__PROBLEM STATEMENT__: Consider the listing below. Extract exactly the lines from the line containing "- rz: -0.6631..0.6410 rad" to the line containing "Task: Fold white", both included.
☆ ☆ ☆
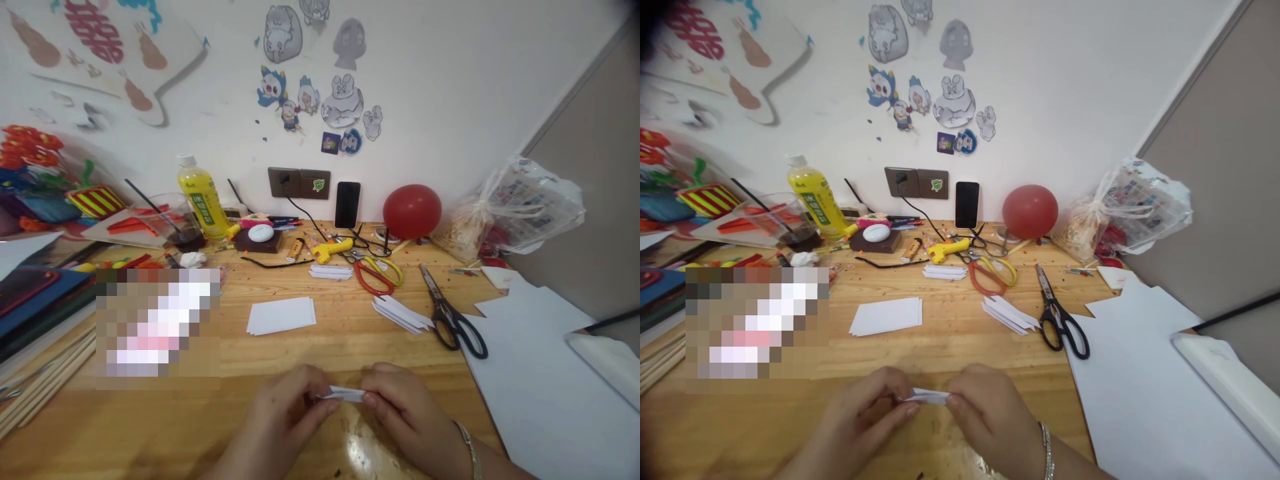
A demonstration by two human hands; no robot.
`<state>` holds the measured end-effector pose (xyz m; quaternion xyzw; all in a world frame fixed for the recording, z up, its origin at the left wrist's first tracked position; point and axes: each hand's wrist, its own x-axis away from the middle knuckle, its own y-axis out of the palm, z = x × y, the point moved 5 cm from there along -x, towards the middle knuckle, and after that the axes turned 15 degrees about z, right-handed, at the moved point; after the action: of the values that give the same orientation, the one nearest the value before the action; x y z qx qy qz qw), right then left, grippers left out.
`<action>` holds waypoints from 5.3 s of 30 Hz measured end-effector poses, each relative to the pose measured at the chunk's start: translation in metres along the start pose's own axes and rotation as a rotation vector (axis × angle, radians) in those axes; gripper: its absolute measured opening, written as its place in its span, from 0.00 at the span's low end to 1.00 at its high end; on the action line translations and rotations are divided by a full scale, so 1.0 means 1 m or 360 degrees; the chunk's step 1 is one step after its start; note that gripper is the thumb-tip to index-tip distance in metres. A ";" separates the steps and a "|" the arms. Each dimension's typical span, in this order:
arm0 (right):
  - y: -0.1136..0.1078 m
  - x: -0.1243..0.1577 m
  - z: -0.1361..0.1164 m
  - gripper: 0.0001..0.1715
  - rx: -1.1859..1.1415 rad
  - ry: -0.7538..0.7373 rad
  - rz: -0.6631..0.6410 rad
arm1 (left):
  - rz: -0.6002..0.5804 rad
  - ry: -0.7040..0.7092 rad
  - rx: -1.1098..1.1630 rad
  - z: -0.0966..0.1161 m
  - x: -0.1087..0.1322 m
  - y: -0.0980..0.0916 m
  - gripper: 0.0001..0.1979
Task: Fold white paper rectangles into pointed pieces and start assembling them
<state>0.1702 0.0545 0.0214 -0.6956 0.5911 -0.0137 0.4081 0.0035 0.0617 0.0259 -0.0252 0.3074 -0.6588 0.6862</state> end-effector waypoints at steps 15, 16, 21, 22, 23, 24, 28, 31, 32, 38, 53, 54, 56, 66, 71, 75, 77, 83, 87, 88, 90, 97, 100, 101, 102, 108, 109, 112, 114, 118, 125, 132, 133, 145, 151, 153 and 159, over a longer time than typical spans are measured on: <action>-0.005 -0.003 -0.012 0.24 -0.0068 -0.0157 0.0083 | -0.0081 -0.0359 0.0442 0.002 0.007 0.001 0.07; -0.005 -0.002 -0.011 0.24 -0.0059 -0.0163 0.0076 | -0.0095 -0.0352 0.0408 0.001 0.006 0.002 0.09; -0.001 -0.001 -0.011 0.26 0.0030 -0.0224 0.0024 | -0.0347 -0.0278 0.0176 0.003 0.005 0.011 0.11; -0.001 -0.001 -0.011 0.27 0.0046 -0.0224 0.0016 | -0.0365 -0.0271 0.0189 0.004 0.005 0.012 0.13; -0.001 -0.002 -0.012 0.27 0.0055 -0.0223 0.0007 | -0.0365 -0.0273 0.0226 0.006 0.005 0.012 0.15; -0.001 -0.002 -0.012 0.27 0.0057 -0.0219 0.0004 | -0.0360 -0.0274 0.0277 0.008 0.005 0.012 0.17; -0.003 -0.002 -0.013 0.28 0.0052 -0.0201 -0.0007 | -0.0406 -0.0289 0.0468 0.014 0.006 0.011 0.20; -0.006 -0.002 -0.012 0.28 0.0049 -0.0191 -0.0002 | -0.0493 -0.0340 0.0517 0.013 0.007 0.011 0.19; -0.007 -0.002 -0.012 0.27 0.0042 -0.0188 0.0004 | -0.0523 -0.0379 0.0551 0.012 0.007 0.012 0.18; -0.007 -0.004 -0.006 0.26 0.0043 -0.0088 0.0023 | -0.0526 -0.0607 0.0664 0.002 0.007 0.009 0.17; 0.014 0.006 -0.006 0.22 0.0037 -0.0057 -0.0235 | -0.0587 0.0276 -0.0408 0.014 0.017 0.021 0.10; 0.013 0.007 -0.005 0.21 0.0048 -0.0043 -0.0237 | -0.0596 0.0297 -0.0431 0.014 0.018 0.021 0.09; 0.012 0.007 -0.003 0.18 0.0042 -0.0001 -0.0267 | -0.0585 0.0325 -0.0432 0.014 0.018 0.020 0.07; -0.009 -0.004 0.006 0.25 -0.0118 0.0160 -0.0305 | -0.0547 0.0078 -0.0240 0.002 0.008 0.012 0.13; -0.015 -0.008 0.009 0.29 -0.0137 0.0159 -0.0244 | -0.0564 -0.0043 -0.0209 -0.002 0.007 0.008 0.16; -0.017 -0.011 0.013 0.32 0.0007 0.0140 -0.0132 | -0.0673 -0.0280 -0.0181 -0.004 0.005 0.008 0.16; -0.017 -0.012 0.014 0.33 0.0017 0.0098 -0.0161 | -0.0711 -0.0379 -0.0119 -0.006 0.005 0.008 0.17; -0.016 -0.010 0.010 0.29 0.0017 0.0017 -0.0215 | -0.0693 -0.0586 0.0110 -0.009 0.006 0.010 0.18; -0.017 -0.009 0.007 0.29 0.0128 -0.0037 -0.0120 | -0.0684 -0.0521 0.0093 -0.003 0.004 0.012 0.17; -0.018 -0.009 0.008 0.29 0.0137 -0.0021 -0.0080 | -0.0647 -0.0445 0.0010 -0.003 0.001 0.009 0.17; -0.024 -0.011 0.011 0.27 0.0177 0.0052 0.0056 | -0.0468 -0.0176 -0.0280 -0.007 -0.009 -0.001 0.16; -0.068 -0.019 0.051 0.24 0.0692 0.0521 0.0452 | 0.0109 0.0660 -0.1275 -0.055 -0.043 -0.039 0.19; -0.083 -0.020 0.071 0.23 0.0956 0.0668 0.0455 | 0.0017 0.0555 -0.1292 -0.071 -0.047 -0.041 0.18; -0.087 -0.020 0.075 0.22 0.0988 0.0694 0.0489 | 0.0005 0.0537 -0.1279 -0.071 -0.047 -0.041 0.17; -0.089 -0.020 0.078 0.21 0.1001 0.0707 0.0528 | 0.0003 0.0532 -0.1271 -0.070 -0.047 -0.041 0.16; -0.075 -0.016 0.073 0.16 0.0866 0.0670 0.0512 | 0.0014 0.0545 -0.1235 -0.050 -0.045 -0.043 0.16; -0.070 -0.015 0.071 0.16 0.0817 0.0669 0.0473 | 0.0021 0.0531 -0.1252 -0.047 -0.045 -0.043 0.15; -0.058 -0.013 0.064 0.15 0.0732 0.0669 0.0367 | 0.0042 0.0461 -0.1327 -0.044 -0.046 -0.046 0.13; -0.056 -0.013 0.060 0.14 0.0727 0.0667 0.0328 | 0.0060 0.0425 -0.1323 -0.043 -0.046 -0.047 0.13; -0.056 -0.015 0.055 0.13 0.0660 0.0650 0.0307 | 0.0174 0.0446 -0.1192 -0.043 -0.048 -0.051 0.14; -0.026 -0.006 0.039 0.21 -0.0066 0.0666 0.0219 | 0.0657 0.1167 -0.0934 -0.007 -0.023 -0.040 0.06; 0.001 -0.003 0.010 0.15 -0.0260 0.0062 0.0052 | 0.0347 0.1586 -0.0640 0.028 0.006 -0.006 0.09; -0.001 -0.003 0.009 0.11 -0.0232 0.0006 0.0087 | 0.0276 0.1479 -0.0622 0.024 0.006 -0.003 0.06; -0.005 -0.007 0.004 0.11 -0.0353 0.0323 0.0143 | -0.0345 -0.0400 0.0488 -0.021 0.012 0.028 0.17; -0.002 -0.005 0.023 0.14 -0.0767 0.0855 0.0389 | -0.0279 -0.0536 0.0356 -0.017 0.007 0.028 0.10; 0.000 -0.005 0.027 0.18 -0.0830 0.0976 0.0349 | -0.0286 -0.0423 0.0274 -0.019 0.007 0.027 0.09; -0.004 -0.004 0.036 0.12 -0.0647 0.1109 0.0360 | -0.0103 -0.0857 0.0449 -0.031 0.003 0.019 0.16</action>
<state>0.1905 0.0773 0.0012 -0.6465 0.7572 -0.0862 0.0369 0.0060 0.0733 -0.0084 -0.1133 0.0190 -0.6862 0.7183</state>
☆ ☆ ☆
__WRITTEN REPLY__:
  - rz: -0.6631..0.6410 rad
arm1 (left):
  - rz: -0.6002..0.5804 rad
  - ry: -0.7040..0.7092 rad
  - rx: -1.1098..1.1630 rad
  - z: -0.0966..0.1161 m
  - x: -0.1087..0.1322 m
  - y: -0.0980..0.0916 m
  - gripper: 0.0001..0.1979
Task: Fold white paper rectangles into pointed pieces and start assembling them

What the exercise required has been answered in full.